### Requirement
Word for word, return the lines from the top of the listing to the line containing "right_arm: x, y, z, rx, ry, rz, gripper", both ends included, and no others.

### Supplied data
#####

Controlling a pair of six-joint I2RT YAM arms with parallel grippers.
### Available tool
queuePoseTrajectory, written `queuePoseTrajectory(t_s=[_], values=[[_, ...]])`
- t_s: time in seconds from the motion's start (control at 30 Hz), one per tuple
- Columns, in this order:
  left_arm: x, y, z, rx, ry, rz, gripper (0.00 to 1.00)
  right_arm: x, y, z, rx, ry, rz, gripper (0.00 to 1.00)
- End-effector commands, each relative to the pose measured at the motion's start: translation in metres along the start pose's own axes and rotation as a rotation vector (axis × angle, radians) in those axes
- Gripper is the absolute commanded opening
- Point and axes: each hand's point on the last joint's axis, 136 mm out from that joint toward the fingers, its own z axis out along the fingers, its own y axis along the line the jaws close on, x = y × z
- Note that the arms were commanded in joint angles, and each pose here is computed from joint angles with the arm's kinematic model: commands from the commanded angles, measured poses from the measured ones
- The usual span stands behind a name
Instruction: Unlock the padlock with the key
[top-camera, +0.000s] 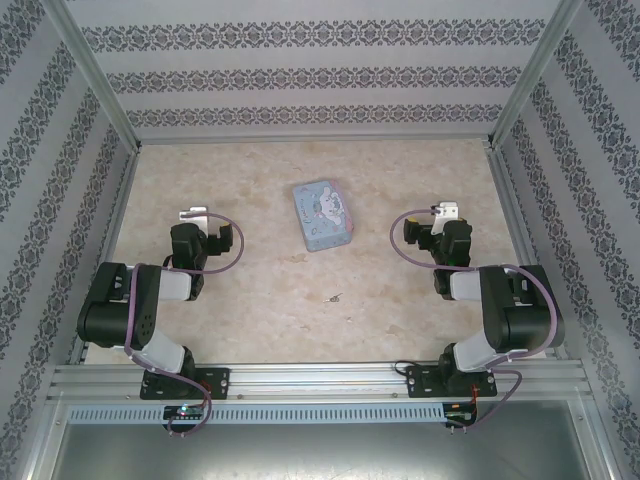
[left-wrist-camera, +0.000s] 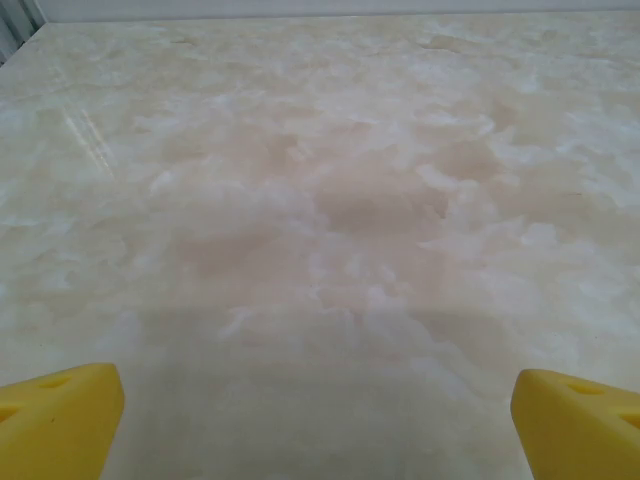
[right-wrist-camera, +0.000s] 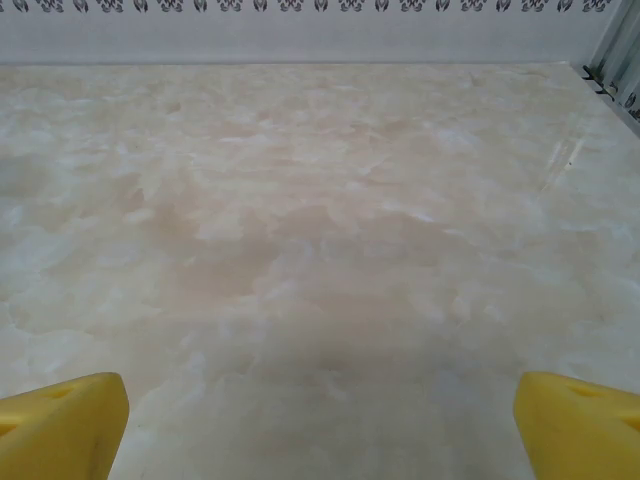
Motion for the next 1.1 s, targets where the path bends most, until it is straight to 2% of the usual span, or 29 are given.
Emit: queuePoseTrajectory(t_s=[0.0,0.83,0.9,1.0,1.07], values=[[-0.010,0.002,0.001,0.001,-0.031,0.004,1.00,-0.016,0.002,-0.001,-0.012,-0.049,0.003,0.98],[-0.009,0.001,0.001,0.004,-0.029,0.004,1.00,-0.017,0.001,0.000,-0.021,-0.049,0.018,0.98],[-0.013,0.003,-0.001,-0.003,-0.038,-0.001,1.00,-0.026,-0.006,-0.003,0.018,-0.072,0.042,0.98],[-0.030,0.014,-0.006,-0.069,0.024,-0.024,1.00,-0.047,-0.014,-0.014,0.069,-0.020,0.068,0.98],[-0.041,0.020,-0.008,-0.109,0.123,-0.034,1.00,-0.062,-0.021,-0.024,0.104,-0.002,0.151,0.98]])
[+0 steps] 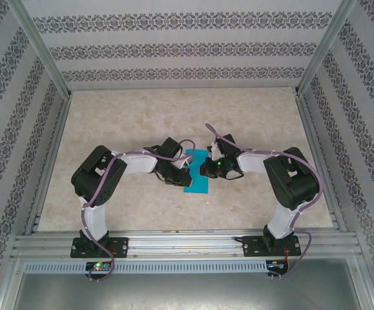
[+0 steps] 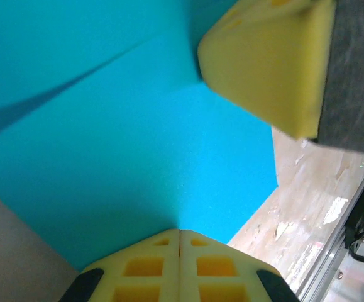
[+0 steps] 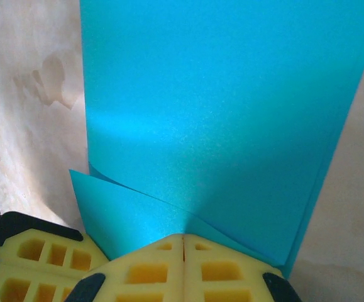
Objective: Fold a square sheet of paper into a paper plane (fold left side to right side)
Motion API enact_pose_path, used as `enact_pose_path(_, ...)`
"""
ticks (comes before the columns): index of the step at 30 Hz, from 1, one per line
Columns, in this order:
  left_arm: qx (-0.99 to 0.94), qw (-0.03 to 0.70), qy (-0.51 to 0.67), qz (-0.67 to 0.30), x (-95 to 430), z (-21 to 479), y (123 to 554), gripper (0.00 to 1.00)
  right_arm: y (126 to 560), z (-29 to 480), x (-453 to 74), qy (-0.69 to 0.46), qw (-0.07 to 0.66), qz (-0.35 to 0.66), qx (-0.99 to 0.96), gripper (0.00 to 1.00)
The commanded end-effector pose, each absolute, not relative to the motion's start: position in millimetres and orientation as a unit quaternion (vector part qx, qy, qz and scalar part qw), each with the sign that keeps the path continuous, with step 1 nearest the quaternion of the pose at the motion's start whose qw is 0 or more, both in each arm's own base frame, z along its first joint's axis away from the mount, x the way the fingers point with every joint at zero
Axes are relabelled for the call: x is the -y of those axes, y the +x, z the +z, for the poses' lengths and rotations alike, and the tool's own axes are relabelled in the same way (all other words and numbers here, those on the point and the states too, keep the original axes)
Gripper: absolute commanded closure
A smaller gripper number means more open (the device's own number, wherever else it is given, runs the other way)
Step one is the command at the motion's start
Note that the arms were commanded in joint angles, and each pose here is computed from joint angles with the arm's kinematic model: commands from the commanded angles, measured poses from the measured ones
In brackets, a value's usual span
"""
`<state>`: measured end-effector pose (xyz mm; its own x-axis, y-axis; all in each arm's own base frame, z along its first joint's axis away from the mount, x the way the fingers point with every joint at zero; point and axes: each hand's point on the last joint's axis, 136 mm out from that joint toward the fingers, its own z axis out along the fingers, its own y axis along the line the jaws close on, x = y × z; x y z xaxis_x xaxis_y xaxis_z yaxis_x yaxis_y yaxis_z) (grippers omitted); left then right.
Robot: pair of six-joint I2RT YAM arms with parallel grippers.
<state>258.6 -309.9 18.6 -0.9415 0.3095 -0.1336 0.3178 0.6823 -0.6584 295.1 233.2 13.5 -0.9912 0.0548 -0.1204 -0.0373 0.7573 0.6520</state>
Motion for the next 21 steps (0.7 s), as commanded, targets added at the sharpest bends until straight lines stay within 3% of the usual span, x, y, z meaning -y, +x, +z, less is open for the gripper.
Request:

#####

### Result below
Controlling a pair of six-joint I2RT YAM arms with parallel grippers.
### Available tool
queuePoseTrajectory, written `queuePoseTrajectory(t_s=[_], values=[[_, ...]])`
- t_s: time in seconds from the motion's start (control at 30 Hz), one per tuple
- Columns, in this order:
  left_arm: x, y, z, rx, ry, rz, gripper (0.00 to 1.00)
  right_arm: x, y, z, rx, ry, rz, gripper (0.00 to 1.00)

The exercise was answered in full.